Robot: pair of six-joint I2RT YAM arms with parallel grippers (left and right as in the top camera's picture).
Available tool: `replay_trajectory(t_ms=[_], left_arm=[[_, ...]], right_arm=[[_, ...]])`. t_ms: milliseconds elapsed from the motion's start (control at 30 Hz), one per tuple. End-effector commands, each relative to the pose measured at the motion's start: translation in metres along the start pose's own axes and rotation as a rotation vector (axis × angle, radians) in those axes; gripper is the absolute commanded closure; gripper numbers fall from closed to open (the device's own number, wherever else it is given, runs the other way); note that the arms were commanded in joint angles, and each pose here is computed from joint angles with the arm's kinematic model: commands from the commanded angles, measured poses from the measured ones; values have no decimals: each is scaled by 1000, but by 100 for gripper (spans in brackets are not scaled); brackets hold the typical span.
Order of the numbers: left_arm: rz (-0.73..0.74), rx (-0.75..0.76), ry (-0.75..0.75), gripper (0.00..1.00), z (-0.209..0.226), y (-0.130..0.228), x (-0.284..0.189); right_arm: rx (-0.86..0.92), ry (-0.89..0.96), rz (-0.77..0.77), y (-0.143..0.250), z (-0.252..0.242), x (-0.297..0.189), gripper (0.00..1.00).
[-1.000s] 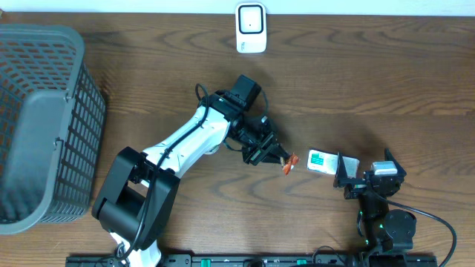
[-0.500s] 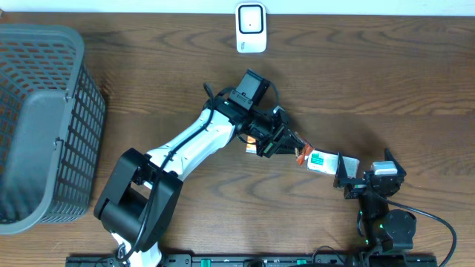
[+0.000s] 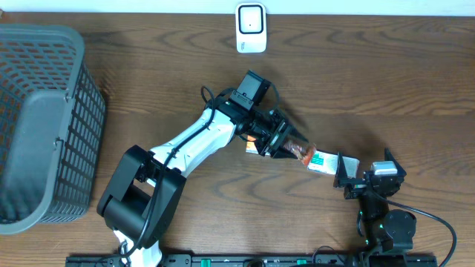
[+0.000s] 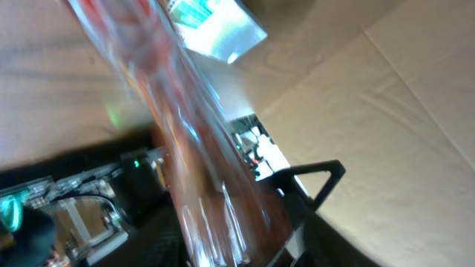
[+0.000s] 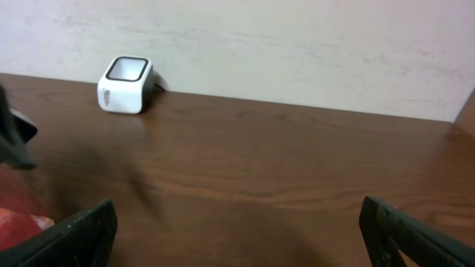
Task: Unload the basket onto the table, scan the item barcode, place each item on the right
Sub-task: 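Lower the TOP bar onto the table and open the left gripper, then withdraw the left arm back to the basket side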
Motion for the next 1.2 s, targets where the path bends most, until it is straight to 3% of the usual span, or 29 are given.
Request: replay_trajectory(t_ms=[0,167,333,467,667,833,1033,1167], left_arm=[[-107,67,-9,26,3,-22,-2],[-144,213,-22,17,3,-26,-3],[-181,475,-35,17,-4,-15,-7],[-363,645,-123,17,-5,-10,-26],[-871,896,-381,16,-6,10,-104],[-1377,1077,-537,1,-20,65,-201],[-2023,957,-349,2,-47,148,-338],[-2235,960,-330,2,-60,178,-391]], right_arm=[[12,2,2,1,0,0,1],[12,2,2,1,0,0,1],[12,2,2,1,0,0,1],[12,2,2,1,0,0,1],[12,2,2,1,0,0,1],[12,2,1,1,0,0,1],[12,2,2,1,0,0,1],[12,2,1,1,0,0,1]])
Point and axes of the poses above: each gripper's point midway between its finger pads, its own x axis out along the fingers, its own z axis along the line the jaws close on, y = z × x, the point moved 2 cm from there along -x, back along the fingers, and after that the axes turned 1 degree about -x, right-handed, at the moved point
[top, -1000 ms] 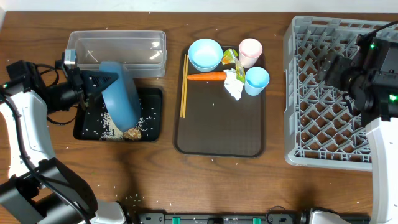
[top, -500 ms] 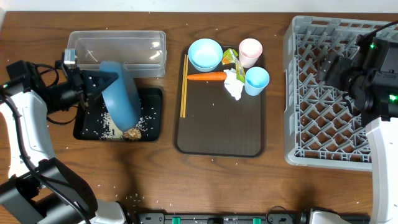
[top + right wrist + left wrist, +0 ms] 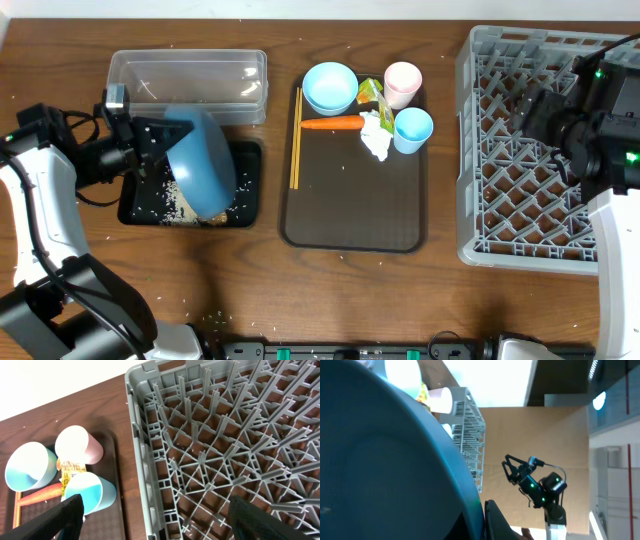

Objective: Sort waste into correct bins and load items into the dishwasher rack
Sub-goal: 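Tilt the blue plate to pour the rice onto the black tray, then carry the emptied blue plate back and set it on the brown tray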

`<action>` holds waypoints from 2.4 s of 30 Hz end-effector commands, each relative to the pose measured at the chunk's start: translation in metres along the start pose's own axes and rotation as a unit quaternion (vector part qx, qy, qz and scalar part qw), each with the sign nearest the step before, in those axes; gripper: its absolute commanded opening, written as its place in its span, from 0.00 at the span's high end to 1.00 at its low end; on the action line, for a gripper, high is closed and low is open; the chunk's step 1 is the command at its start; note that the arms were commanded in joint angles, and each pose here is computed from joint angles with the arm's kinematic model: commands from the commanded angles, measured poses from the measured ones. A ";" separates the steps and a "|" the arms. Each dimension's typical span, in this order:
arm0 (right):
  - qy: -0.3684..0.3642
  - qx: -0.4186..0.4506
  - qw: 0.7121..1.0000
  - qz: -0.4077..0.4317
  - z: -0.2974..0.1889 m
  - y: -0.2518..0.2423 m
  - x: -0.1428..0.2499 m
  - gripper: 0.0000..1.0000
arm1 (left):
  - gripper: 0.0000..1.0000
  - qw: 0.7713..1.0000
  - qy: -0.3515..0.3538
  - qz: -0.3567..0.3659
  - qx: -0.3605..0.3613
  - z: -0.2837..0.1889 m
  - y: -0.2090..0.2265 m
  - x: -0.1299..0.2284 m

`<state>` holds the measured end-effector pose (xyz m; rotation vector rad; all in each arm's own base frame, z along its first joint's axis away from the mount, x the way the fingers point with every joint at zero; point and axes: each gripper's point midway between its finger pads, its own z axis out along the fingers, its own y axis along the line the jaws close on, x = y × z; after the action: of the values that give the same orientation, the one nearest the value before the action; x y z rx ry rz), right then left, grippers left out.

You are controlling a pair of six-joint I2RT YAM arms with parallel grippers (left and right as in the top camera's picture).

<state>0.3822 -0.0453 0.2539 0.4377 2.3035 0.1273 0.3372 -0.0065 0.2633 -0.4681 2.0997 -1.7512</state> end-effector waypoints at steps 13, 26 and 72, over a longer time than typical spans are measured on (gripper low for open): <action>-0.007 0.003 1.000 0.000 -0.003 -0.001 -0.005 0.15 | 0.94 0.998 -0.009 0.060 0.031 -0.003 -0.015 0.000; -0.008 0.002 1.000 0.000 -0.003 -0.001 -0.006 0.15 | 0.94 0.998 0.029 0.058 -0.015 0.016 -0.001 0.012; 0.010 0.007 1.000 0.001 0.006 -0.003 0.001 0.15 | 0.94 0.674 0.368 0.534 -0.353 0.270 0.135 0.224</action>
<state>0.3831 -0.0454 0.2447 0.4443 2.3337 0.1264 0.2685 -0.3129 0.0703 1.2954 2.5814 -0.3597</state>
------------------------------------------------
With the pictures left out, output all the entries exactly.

[Answer section]:
Robot: pair of six-joint I2RT YAM arms with parallel grippers (left and right as in the top camera's picture).
Available tool: `replay_trajectory(t_ms=[_], left_arm=[[_, ...]], right_arm=[[_, ...]])`. t_ms: milliseconds elapsed from the motion's start (control at 30 Hz), one per tuple. End-effector commands, each relative to the pose measured at the motion's start: translation in metres along the start pose's own axes and rotation as a rotation vector (axis × angle, radians) in those axes; gripper is the absolute commanded closure; gripper numbers fall from closed to open (the device's own number, wherever else it is given, runs the other way); note that the arms were commanded in joint angles, and each pose here is computed from joint angles with the arm's kinematic model: commands from the commanded angles, measured poses from the measured ones; values have no decimals: each is scaled by 1000, but by 100 for gripper (spans in brackets are not scaled); brackets hold the typical span.
Order of the numbers: left_arm: rz (-0.73..0.74), rx (-0.75..0.76), ry (-0.75..0.75), gripper (0.00..1.00), z (-0.209..0.226), y (-0.130..0.228), x (-0.284..0.189); right_arm: rx (-0.86..0.92), ry (-0.89..0.96), rz (-0.77..0.77), y (-0.143..0.250), z (-0.252..0.242), x (-0.297..0.189), gripper (0.00..1.00).
[-1.000s] 
[-0.500s] 
[+0.000s] 
[+0.000s] 
[+0.000s] 
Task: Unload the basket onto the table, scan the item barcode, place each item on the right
Sub-task: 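Lower the TOP bar onto the table and open the left gripper, then withdraw the left arm back to the basket side
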Motion for the next 1.2 s, targets where the path bends most, until it is straight to 3% of the usual span, or 29 are given.
Request: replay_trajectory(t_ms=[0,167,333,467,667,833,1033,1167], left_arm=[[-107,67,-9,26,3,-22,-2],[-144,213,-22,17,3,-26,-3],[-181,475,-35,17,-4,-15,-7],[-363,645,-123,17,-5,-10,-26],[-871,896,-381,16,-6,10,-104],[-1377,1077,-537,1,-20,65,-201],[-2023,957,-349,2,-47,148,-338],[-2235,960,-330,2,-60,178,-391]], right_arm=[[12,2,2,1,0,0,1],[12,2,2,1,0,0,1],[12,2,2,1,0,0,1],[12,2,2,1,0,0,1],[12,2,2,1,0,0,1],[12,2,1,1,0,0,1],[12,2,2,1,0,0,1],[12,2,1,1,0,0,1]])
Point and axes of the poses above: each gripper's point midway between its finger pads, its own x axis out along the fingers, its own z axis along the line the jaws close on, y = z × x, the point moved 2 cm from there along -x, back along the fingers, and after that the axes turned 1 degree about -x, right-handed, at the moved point
[top, -1000 ms] 
[top, -500 ms] 
[top + right wrist + left wrist, +0 ms] 

Objective: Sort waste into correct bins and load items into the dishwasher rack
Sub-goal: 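Tilt the blue plate to pour the rice onto the black tray, then carry the emptied blue plate back and set it on the brown tray
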
`<action>` holds waypoints from 2.4 s of 30 Hz end-effector commands, each relative to the pose measured at the chunk's start: translation in metres along the start pose's own axes and rotation as a unit quaternion (vector part qx, qy, qz and scalar part qw), each with the sign nearest the step before, in those axes; gripper: its absolute commanded opening, written as its place in its span, from 0.00 at the span's high end to 1.00 at its low end; on the action line, for a gripper, high is closed and low is open; the chunk's step 1 is the command at its start; note that the arms were commanded in joint angles, and each pose here is computed from joint angles with the arm's kinematic model: commands from the commanded angles, measured poses from the measured ones. A ";" separates the steps and a "|" the arms. Each dimension's typical span, in this order:
arm0 (right):
  - qy: -0.3684..0.3642
  - qx: -0.4186..0.4506
  - qw: 0.7121..1.0000
  - qz: -0.4077..0.4317
  - z: -0.2974..0.1889 m
  - y: -0.2518..0.2423 m
  - x: -0.1428..0.2499 m
  - gripper: 0.0000..1.0000
arm1 (left):
  - gripper: 0.0000..1.0000
  - qw: 0.7713..1.0000
  - qy: -0.3515..0.3538
  - qz: -0.3567..0.3659
  - qx: -0.3605..0.3613
  - z: -0.2837..0.1889 m
  - y: -0.2090..0.2265 m
  - x: -0.1299..0.2284 m

`<state>` holds the measured end-effector pose (xyz m; rotation vector rad; all in each arm's own base frame, z along its first joint's axis away from the mount, x the way the fingers point with every joint at zero; point and axes: each gripper's point midway between its finger pads, its own z axis out along the fingers, its own y axis along the line the jaws close on, x = y × z; after the action: of the values that give the same orientation, the one nearest the value before the action; x y z rx ry rz), right then left, grippers left out.

You are controlling a pair of six-joint I2RT YAM arms with parallel grippers (left and right as in the top camera's picture).

<state>0.3822 -0.0453 0.2539 0.4377 2.3035 0.1273 0.3372 -0.0065 0.2633 -0.4681 2.0997 -1.7512</state> end-effector waypoints at steps 13, 26 and 72, over a longer time than typical spans are measured on (gripper low for open): <action>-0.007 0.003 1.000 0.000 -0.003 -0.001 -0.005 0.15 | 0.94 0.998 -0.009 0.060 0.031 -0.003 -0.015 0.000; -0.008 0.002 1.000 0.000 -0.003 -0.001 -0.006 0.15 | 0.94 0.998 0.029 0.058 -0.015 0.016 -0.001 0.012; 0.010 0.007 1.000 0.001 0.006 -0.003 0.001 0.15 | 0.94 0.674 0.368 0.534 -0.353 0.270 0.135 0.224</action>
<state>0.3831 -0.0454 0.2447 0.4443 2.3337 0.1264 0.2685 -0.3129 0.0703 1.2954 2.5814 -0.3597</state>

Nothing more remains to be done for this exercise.